Wednesday, November 7, 2012

When the World Shook


When the World Shook by H. Rider Haggard is an unusual if flawed piece of early science fiction, laced with philosophy, religion, colonial anthropology, romance and humor.

The journal Science Fiction Studies of DePauw University sums up the book as follows:

When The World Shook: Being an Account of the Great Adventure of Bastin, Bickley, and Arbuthnot. 1919. The most science-fictional of Haggard's novels, for along with such psychic phenomena as metempsychosis we have suspended animation with survivors from a technologically advanced civilization 250,000 years in the past, a chart comparing the star patterns of that time with those of today, and a monstrous machine — one capable of changing the tilt of the earth.

It is a post-Victorian novel, written during World War I, and the conflict impinges upon the narrative in various ways.
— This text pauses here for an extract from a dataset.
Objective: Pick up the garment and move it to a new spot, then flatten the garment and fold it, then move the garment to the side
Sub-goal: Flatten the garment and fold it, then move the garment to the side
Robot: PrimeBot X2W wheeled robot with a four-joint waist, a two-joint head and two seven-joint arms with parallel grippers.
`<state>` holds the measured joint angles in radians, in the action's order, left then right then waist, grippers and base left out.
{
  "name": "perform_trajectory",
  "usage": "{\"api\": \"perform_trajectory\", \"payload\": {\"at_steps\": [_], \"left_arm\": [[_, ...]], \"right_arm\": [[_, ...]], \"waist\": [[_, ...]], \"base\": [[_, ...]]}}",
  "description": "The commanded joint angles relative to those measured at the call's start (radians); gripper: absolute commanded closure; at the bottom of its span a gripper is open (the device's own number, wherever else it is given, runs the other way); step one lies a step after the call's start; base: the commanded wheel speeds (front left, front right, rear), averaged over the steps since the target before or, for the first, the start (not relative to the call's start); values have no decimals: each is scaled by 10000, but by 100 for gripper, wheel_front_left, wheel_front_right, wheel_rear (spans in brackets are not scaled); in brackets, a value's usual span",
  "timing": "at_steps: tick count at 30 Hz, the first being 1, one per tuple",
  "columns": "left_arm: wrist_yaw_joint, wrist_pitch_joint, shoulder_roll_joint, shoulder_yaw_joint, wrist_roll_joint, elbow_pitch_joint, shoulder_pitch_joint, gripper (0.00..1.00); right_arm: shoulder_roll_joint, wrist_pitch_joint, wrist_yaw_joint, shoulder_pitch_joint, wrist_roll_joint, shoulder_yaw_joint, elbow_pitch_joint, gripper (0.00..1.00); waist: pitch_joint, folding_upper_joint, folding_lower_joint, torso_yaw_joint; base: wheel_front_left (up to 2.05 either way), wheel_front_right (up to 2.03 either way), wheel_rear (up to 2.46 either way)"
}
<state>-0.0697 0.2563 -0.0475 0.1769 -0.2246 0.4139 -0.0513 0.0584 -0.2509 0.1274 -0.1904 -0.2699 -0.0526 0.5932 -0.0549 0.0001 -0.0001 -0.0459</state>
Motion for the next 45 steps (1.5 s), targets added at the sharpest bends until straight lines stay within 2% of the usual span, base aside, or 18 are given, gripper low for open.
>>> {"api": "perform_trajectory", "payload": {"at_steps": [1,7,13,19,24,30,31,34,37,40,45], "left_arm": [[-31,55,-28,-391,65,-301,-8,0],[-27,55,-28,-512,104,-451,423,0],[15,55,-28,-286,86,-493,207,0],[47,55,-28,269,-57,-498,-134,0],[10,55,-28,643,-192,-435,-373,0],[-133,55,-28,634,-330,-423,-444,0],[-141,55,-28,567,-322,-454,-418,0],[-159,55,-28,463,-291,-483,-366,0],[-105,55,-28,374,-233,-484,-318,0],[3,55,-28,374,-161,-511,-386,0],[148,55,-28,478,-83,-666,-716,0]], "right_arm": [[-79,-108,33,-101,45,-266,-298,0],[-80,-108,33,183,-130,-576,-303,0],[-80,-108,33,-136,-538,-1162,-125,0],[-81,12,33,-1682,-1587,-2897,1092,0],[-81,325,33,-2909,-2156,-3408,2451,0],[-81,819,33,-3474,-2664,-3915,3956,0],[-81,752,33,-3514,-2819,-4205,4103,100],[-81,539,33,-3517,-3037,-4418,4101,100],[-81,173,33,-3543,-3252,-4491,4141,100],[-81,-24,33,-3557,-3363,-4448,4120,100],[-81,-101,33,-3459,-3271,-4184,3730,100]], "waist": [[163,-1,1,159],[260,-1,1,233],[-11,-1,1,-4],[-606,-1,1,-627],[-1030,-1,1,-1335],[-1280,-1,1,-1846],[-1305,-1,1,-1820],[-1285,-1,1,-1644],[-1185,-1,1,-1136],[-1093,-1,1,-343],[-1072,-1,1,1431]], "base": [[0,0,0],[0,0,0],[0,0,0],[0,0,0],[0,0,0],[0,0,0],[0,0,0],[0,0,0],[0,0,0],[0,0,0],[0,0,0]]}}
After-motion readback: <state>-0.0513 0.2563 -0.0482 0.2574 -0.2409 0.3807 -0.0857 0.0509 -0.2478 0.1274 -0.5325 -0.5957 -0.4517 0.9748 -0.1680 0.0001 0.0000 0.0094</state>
When the World Shook was first published in serial form in the British Christian evangelical magazine The Quiver in 1918, at the end of the war, and was released as a novel the following year.
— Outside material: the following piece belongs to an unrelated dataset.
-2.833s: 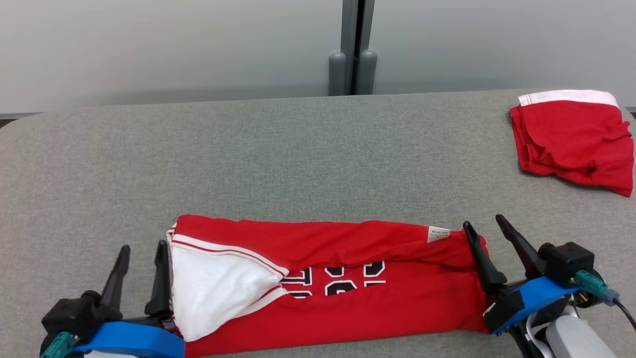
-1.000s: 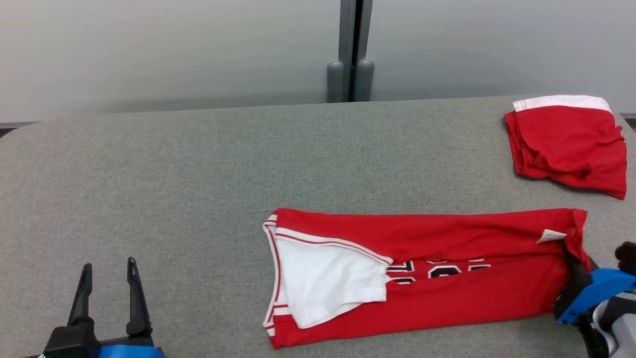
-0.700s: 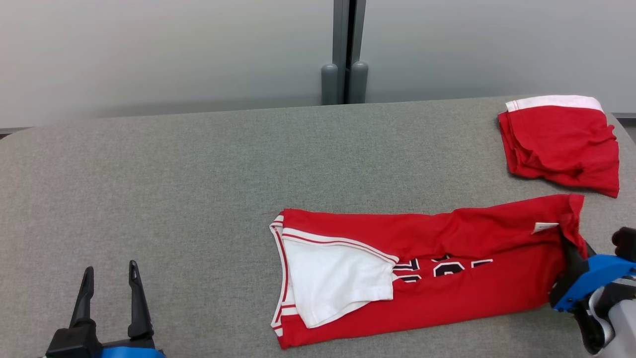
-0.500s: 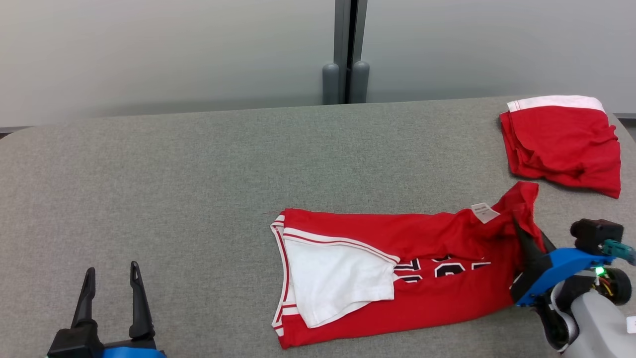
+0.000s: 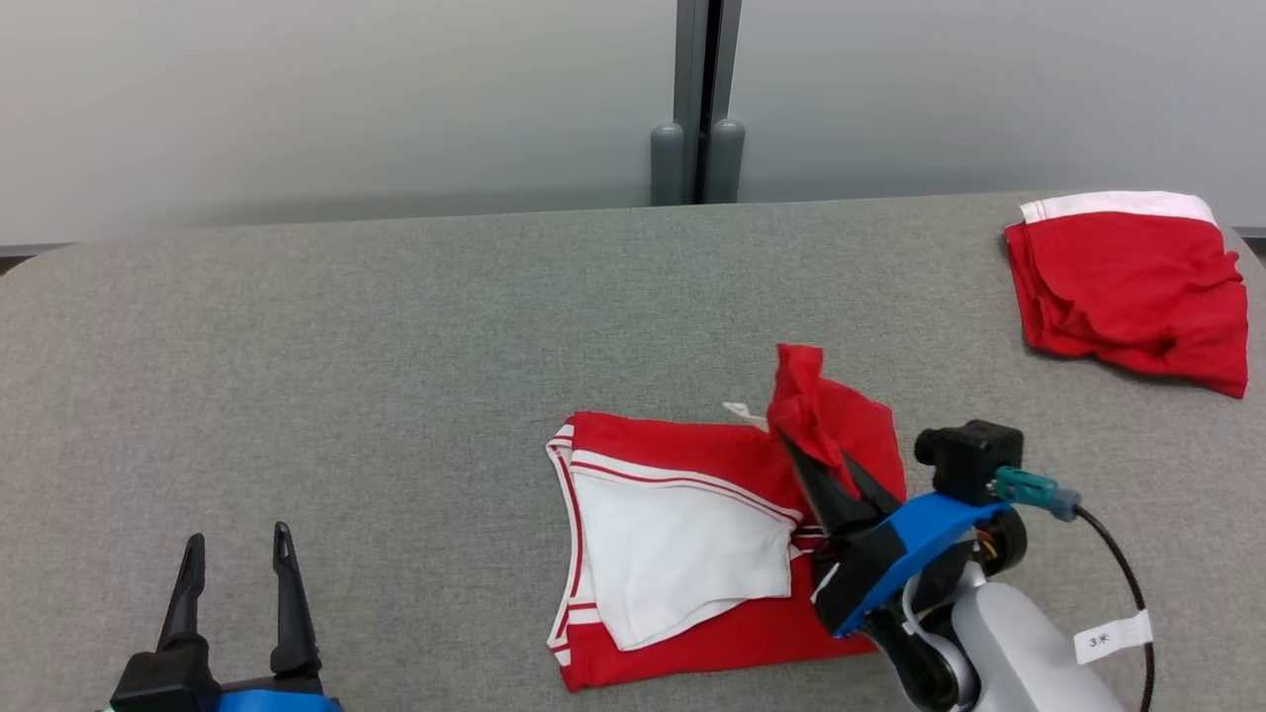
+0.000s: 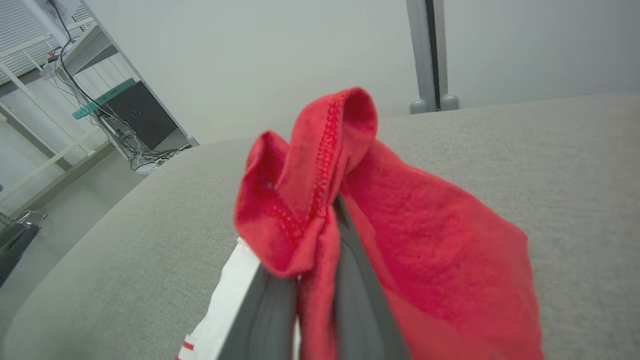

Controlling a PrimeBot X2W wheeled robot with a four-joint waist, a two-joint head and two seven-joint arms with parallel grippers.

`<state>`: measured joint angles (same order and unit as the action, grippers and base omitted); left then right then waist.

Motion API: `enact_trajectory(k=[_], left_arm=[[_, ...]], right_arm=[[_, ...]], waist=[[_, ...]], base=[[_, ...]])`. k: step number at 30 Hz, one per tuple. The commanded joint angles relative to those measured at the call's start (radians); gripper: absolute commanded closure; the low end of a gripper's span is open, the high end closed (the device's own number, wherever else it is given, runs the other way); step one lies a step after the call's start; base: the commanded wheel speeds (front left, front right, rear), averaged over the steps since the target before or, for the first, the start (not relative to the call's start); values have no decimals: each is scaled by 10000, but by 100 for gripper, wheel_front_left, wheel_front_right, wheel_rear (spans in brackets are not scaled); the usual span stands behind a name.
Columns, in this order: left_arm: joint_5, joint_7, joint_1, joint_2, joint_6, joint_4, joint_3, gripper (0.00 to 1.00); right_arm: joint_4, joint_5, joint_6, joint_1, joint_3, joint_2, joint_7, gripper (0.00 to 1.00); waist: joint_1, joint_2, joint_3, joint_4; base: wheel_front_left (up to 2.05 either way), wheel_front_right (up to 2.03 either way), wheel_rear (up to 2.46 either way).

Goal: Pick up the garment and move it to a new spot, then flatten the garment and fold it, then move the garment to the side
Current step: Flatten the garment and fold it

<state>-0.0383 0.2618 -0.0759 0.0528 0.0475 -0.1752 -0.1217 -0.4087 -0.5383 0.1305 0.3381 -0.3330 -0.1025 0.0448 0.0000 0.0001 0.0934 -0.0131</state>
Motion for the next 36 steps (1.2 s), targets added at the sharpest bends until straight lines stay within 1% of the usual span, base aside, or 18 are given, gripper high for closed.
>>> enact_trajectory(k=[1, 5, 9, 15, 16, 17, 22, 26, 29, 32, 36], left_arm=[[-35, 40, 218, -16, -35, -6, 5, 0], [-19, 40, 316, -21, -22, -52, 96, 0], [-60, 40, 438, -23, -32, -56, 126, 0], [-107, 40, 506, -29, 7, -153, 203, 0], [-116, 40, 543, -28, 4, -187, 205, 0], [-129, 40, 553, -29, 2, -200, 196, 0], [-150, 40, 557, -32, -13, -287, 217, 0], [-130, 40, 542, -33, -9, -312, 174, 0], [-94, 40, 501, -32, 12, -289, 149, 0], [-68, 40, 462, -34, 43, -293, 122, 0], [-42, 40, 322, -31, 83, -206, 56, 0]], right_arm=[[145, -22, 6, -55, -203, 135, -88, 100], [192, -130, 6, 307, -709, 410, -154, 100], [-94, -289, 6, 736, -1297, 511, -122, 100], [-842, -1355, 6, 1261, -2474, 504, 69, 100], [-1039, -1486, 6, 1334, -2638, 506, 145, 77], [-1236, -1627, 6, 1387, -2811, 508, 175, 0], [-1969, -1970, 6, 1736, -3367, 507, 809, 0], [-2303, -1620, 6, 2009, -3403, 507, 1375, 0], [-2368, -1298, 6, 2115, -3056, 432, 1726, 0], [-2189, -896, 6, 1954, -2518, 56, 1988, 0], [-1664, -452, 6, 1366, -1558, -398, 2153, 0]], waist=[[0, -1, 48, 46], [0, -1, 152, 140], [0, -1, 281, 211], [0, -1, 356, 375], [0, -1, 358, 394], [0, -1, 353, 410], [0, -1, 329, 394], [0, -1, 267, 247], [0, -1, 191, 119], [0, -1, 114, -4], [0, -1, 0, -125]], base=[[0, 0, 0], [0, 0, 0], [0, 0, 0], [0, 0, 0], [0, 0, 0], [0, 0, 0], [0, 0, 0], [0, 0, 0], [0, 0, 0], [0, 0, 0], [0, 0, 0]])
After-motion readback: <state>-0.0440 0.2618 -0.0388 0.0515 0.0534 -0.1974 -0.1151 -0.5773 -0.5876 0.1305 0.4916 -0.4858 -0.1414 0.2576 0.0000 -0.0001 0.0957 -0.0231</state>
A thoughtful blogger was right on target when he recently observed:

When the World Shook is a beautiful and silly book. It has very clear flaws and is definitely not one of the best books ever written, but it may turn out to be one of my favorites. This thing is deeply flawed, but I fully intend to read it again and again throughout my life. The book is, at its core, the adventures of a troubled agnostic and his buddies the atheist and the believer, as they explore a mysterious island and meet the powerful man-god-king asleep in its bowels. They also argue philosophy and theology a lot. Oh and there’s World War I? Plus a touch of racism, but not as much as I expected! Basically, it’s your normal “boy widower who suffers anxiety about where we go when we die and what our place in the universe might be meets girl who is an ancient scientifimagical princess who has slept in the Earth for eons and might be a reincarnation of someone who lived during her sleep” story.
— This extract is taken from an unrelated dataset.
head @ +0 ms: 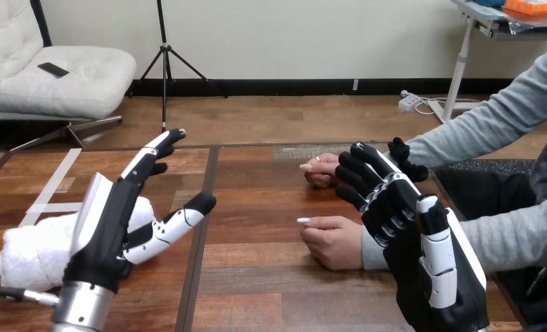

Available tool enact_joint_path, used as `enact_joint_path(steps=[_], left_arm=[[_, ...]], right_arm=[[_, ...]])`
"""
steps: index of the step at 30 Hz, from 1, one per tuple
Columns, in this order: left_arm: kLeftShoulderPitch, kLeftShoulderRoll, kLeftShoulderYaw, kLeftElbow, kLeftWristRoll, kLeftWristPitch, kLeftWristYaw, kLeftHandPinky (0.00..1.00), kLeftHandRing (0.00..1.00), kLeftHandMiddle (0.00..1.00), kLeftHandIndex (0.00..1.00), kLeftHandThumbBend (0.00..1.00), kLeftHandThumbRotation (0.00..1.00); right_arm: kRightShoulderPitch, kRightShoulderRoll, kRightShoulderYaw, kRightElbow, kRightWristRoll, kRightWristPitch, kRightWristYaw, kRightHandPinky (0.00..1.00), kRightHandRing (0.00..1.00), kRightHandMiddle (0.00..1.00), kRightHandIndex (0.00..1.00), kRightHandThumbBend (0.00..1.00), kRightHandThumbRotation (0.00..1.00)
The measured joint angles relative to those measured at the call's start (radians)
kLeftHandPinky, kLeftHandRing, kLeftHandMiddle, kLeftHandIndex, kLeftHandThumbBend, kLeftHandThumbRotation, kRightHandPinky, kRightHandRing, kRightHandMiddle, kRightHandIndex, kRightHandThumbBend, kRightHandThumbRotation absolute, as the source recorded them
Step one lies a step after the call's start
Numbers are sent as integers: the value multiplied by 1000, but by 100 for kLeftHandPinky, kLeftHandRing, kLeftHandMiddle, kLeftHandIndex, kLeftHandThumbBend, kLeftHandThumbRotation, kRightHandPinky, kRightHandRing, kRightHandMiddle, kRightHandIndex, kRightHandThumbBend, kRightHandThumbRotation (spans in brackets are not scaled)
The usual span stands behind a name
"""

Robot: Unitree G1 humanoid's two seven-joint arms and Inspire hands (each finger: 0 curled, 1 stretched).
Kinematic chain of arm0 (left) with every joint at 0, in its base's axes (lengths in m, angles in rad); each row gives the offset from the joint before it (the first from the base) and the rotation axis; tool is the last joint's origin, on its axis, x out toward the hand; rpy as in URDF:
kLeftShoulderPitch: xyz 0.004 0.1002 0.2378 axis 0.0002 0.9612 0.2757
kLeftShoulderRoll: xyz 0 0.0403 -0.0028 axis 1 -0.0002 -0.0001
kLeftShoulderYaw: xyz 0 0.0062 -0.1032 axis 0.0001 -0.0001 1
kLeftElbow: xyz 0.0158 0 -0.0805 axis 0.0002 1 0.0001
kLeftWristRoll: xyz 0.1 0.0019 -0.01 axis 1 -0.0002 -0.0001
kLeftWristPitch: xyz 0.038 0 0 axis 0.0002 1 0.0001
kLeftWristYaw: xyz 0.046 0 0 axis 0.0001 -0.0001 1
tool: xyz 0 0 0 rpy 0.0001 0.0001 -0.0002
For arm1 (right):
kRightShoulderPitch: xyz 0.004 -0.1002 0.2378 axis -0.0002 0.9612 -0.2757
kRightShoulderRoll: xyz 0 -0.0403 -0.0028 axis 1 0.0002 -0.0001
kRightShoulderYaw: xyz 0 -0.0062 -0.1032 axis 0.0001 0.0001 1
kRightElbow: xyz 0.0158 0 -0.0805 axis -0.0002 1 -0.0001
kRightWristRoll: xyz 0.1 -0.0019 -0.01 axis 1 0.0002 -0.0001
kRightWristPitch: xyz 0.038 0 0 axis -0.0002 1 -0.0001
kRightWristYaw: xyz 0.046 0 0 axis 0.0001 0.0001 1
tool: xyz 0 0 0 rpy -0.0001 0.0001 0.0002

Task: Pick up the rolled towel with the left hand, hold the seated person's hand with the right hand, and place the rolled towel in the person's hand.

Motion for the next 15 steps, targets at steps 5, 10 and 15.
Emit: enact_joint_path(steps=[5,10,15], left_arm=[[-23,27,0,25,17,17,13,80,88,91,88,76,70],[-47,52,-1,50,32,30,21,79,88,91,89,76,70],[-70,74,-2,69,46,54,26,79,89,91,89,75,70]], right_arm=[[0,0,0,0,0,0,0,91,92,90,90,58,100],[0,0,0,0,1,0,1,91,92,90,89,57,100],[0,-1,0,0,1,0,3,91,92,90,89,57,100]])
The author, Sir Henry Rider Haggard, wrote adventure novels set in exotic locations, predominantly Africa – such as King Solomon’s Mines (1885), Allan Quatermain (1887) and She (1887) – and was a pioneer of the “lost world” literary genre, of which When the World Shook is a late example.

Haggard was a close friend of Rudyard Kipling, and Sir Henry’s biographer Morton Cohen says Kipling provided the idea for When the World Shook. The website HiLoBrow says Kipling “helped with the plot.”

HiLoBrow has posted a modern serialization of the novel, with some minor abridgements.

Here is HiLoBrow’s plot summary plus some interesting blurbs, old and new:

When the World Shook concerns adventurers Bastin, Bickley, and Arbuthnot, who discover two Atlanteans in a state of suspended animation on a remote island. One of the awakened sleepers, Lord Oro, is a superman — the last king of the Sons of Wisdom, who’d relied on hyper-advanced technology to subjugate the planet’s lesser peoples. The other is Oro’s sexy daughter, Yva… who falls in love with Arbuthnot. Using astral projection, Lord Oro visits London and the battlefields of the Western Front. Why? To determine whether or not he should once again employ an infernal chthonic machine to drown the worthless human race, as he’d done 250,000 years earlier!... 

“A really splendid romance, rich in color, fresh and gorgeous in its imaginative qualities and power, and needless to add, absorbingly interesting, is this wherein Rider Haggard tells us of what happened ‘When the World Shook.’” — The New York Times (1919) 

“Speaking quite soberly and without exaggeration, this story of ‘When the World Shook’ is an amazing novel. Amazing in its imaginative quality, its romance, the splendor of its descriptions, doubly amazing when one remembers that it is the successor to a long series of colorful tales of adventure in savage or extraordinary lands… We frankly admit that, in our opinion at least, Rider Haggard has never conceived and placed before our eyes any pictures more thrilling or more impressive that are contained in this latest book.” — New York Evening Post (1919) 

“Rider Haggard has again unbridled his splendid imagination. A thrilling, gigantic wonder tale.” — Pittsburgh Sun (1919) 

“If this is pulp fiction it’s high pulp: a Wagnerian opera of an adventure tale, a B-movie humanist apocalypse and chivalric romance. When the World Shook has it all — English gentlemen of leisure, a devastating shipwreck, a volcanic tropical island inhabited by cannibals, an ancient princess risen from the grave, and if that weren’t enough a friendly, ongoing debate between a godless materialist and a devout Christian. H. Rider Haggard’s rich universe is both profoundly camp and deeply idealistic.” — Lydia Millet (2012 blurb for HiLoBooks)

Another online version of the novel is available on an Australian website, freeread.com.au.